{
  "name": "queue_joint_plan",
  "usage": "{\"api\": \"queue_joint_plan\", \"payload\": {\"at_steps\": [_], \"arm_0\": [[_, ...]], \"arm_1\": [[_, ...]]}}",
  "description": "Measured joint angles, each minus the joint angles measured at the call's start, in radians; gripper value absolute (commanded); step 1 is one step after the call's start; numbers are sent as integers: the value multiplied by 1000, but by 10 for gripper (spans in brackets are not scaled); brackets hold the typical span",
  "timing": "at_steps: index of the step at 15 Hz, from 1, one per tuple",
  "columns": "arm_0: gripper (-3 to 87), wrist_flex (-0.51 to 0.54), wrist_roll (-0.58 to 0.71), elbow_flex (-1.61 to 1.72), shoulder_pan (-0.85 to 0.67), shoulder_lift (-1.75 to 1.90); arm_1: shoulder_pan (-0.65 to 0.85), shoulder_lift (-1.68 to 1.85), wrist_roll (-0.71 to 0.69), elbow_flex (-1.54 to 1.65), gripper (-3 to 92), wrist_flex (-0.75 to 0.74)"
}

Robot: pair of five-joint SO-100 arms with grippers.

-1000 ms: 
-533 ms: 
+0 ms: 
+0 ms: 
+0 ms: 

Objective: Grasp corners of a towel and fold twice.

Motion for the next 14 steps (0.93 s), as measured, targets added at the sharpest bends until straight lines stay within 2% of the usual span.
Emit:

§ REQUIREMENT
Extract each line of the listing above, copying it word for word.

§ YOUR RESPONSE
{
  "name": "queue_joint_plan",
  "usage": "{\"api\": \"queue_joint_plan\", \"payload\": {\"at_steps\": [_], \"arm_0\": [[_, ...]], \"arm_1\": [[_, ...]]}}",
  "description": "Measured joint angles, each minus the joint angles measured at the call's start, in radians; gripper value absolute (commanded); step 1 is one step after the call's start; numbers are sent as integers: the value multiplied by 1000, but by 10 for gripper (spans in brackets are not scaled); brackets hold the typical span",
  "timing": "at_steps: index of the step at 15 Hz, from 1, one per tuple",
  "columns": "arm_0: gripper (-3 to 87), wrist_flex (-0.51 to 0.54), wrist_roll (-0.58 to 0.71), elbow_flex (-1.61 to 1.72), shoulder_pan (-0.85 to 0.67), shoulder_lift (-1.75 to 1.90); arm_1: shoulder_pan (-0.65 to 0.85), shoulder_lift (-1.68 to 1.85), wrist_roll (-0.71 to 0.69), elbow_flex (-1.54 to 1.65), gripper (-3 to 92), wrist_flex (-0.75 to 0.74)"
}

Robot: pair of five-joint SO-100 arms with grippers.

-1000 ms: 
-533 ms: 
+0 ms: 
+0 ms: 
+0 ms: 

Objective: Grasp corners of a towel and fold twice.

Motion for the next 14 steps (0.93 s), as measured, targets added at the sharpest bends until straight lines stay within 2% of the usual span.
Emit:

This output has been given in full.